Exercise brief: Keep to one stretch of the data below, the lines from the one with "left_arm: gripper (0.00" up to and including the one with "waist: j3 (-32", and return that stretch exactly.

==================================================

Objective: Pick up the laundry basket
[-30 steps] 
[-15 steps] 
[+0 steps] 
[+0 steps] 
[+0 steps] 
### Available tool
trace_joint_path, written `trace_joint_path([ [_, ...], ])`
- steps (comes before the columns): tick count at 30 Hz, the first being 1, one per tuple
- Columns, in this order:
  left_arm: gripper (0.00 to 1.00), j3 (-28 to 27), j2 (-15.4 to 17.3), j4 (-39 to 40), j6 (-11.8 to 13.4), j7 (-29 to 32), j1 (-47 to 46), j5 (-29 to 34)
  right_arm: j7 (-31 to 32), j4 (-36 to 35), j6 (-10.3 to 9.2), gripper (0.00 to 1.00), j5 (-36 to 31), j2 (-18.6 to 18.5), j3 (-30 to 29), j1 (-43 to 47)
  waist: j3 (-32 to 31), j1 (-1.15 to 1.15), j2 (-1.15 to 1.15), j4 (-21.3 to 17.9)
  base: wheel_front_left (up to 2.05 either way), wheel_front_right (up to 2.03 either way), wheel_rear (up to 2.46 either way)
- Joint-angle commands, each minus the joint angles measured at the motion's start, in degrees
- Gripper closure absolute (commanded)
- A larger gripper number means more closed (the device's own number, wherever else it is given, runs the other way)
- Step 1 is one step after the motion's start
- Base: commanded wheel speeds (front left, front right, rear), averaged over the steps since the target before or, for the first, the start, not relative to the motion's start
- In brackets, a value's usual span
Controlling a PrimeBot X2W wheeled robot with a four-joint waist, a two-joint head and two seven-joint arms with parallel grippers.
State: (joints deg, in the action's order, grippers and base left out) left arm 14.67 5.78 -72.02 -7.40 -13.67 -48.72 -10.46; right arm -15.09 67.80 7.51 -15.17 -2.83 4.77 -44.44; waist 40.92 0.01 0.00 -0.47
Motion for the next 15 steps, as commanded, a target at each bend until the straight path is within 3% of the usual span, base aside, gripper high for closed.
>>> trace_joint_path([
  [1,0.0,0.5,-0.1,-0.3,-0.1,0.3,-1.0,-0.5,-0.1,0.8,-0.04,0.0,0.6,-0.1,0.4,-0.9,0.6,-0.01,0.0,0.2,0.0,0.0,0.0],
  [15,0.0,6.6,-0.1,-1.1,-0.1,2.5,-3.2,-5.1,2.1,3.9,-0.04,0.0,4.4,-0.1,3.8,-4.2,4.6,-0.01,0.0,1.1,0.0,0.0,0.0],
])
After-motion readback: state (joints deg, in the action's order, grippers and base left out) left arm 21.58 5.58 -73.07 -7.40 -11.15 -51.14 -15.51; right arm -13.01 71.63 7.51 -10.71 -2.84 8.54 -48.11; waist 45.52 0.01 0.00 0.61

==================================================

Answer to this problem:
  left_arm: gripper (0.00 to 1.00), j3 (-28 to 27), j2 (-15.4 to 17.3), j4 (-39 to 40), j6 (-11.8 to 13.4), j7 (-29 to 32), j1 (-47 to 46), j5 (-29 to 34)
  right_arm: j7 (-31 to 32), j4 (-36 to 35), j6 (-10.3 to 9.2), gripper (0.00 to 1.00), j5 (-36 to 31), j2 (-18.6 to 18.5), j3 (-30 to 29), j1 (-43 to 47)
  waist: j3 (-32 to 31), j1 (-1.15 to 1.15), j2 (-1.15 to 1.15), j4 (-21.3 to 17.9)

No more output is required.